Anyway we’re not talking about 6th graders. These are young adults. They can handle themselves–or Furry’s mansplaining–and the record shows that most of them could do so with more poise and intelligence than some board members past and present: the students have never been the circus acts. But Furry and Chong would rather student board members keep their mouths shut and stick to pom pom rhetoric.
The administration is drafting a new policy, and from what the superintendent tells me, it will lean closer to what Ramirez and Ruddy are looking for while ensuring that the students remain protected from the public nature of the responsibility. I’m not sure what that means, considering that in 24 years there’s never been anything to worry about regarding student board members. I hope the superintendent is not coating a poison pill to placate the fearful ones.
Because unless the role is to be redefined off the dais as school liaisons who can cheer to their heart’s content at spotlight time, it’s time to let student board members live up to their title as intended when Herrera and his colleagues, among them Colleen Conklin and Jim Guines, created it. Furry in his reelection campaign has been trying to ride the coattails of Guines’s legend by nattering about honoring him on the board. Well, here’s his chance to revive something Guines championed instead of muzzling it.
![]()
Pierre Tristam is the editor of FlaglerLive. A version of this piece airs on WNZF.






























Willy James says
This issue is straightforward and direct. Both Chong and especially Furry are simpletons. Both fear the potential that these liaison students will be brighter and more capable than they are! Yep, these students are a definite threat to Chung’s and Furry’s intellect.
Deborah Coffey says
NO Will Furry and NO Christy Chong. Hopefully, voters have learned about them by now! A School Board is supposed to represent the best interests of students…not their own self-interests and political longings.
Skibum says
School boards should give the student board members the voice they deserve. Their input and discussion is invaluable to the process. Otherwise, those student board members might as well just sit in the audience with their mouths shut. And if that were to be the case, does anyone really think a student would even be willing to be part of such a farce? I certainly don’t.
Laurel says
Good one, Pierre Tristam. We have the wonderful possibility for young, creative minds giving new thoughts to the system. The only reason to stifle that is fear and selfishness.

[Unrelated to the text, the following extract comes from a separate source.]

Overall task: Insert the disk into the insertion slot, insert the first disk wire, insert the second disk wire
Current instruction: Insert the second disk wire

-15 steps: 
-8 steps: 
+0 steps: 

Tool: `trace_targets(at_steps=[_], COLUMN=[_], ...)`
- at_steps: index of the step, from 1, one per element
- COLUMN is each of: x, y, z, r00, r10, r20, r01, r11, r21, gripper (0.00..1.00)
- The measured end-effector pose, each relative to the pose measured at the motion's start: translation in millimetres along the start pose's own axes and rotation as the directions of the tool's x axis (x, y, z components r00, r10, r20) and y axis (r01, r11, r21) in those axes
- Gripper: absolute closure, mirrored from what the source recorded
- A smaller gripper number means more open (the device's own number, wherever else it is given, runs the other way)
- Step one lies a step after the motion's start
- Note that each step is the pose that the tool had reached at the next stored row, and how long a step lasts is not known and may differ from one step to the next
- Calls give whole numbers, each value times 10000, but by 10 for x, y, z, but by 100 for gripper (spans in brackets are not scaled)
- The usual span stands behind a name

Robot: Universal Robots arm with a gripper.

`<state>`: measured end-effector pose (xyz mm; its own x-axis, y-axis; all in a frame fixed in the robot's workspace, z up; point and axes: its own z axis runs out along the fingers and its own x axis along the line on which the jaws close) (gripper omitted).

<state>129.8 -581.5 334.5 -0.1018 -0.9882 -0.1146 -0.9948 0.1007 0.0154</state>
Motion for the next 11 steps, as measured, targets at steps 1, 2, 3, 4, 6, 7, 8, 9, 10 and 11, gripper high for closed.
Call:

I watch some of these kids today on YouTube, who have their own podcasts, and some of them are absolutely brilliant! They have done research, and retain the knowledge to fire out intelligence at lightening speed! I love it! It gives me hope for the future!
Meanwhile, the same old signs pepper the intersections with the names of people who made the board look like a clown car. They have no shame.
Let the kids speak…and listen!
Marek says
For Mr. Furry and Ms. Chong to allow any meaningful participation from the students would be extremely dangerous to their intellectual capacities not to mention their egos.
chris conklin says
give me 2 kindergarten students over furry n Chong all day. They will act there age. so sad after a 100% professional board of conklin, Tucker, smokin Jim, Herrera n Dickinson. let the students do there job.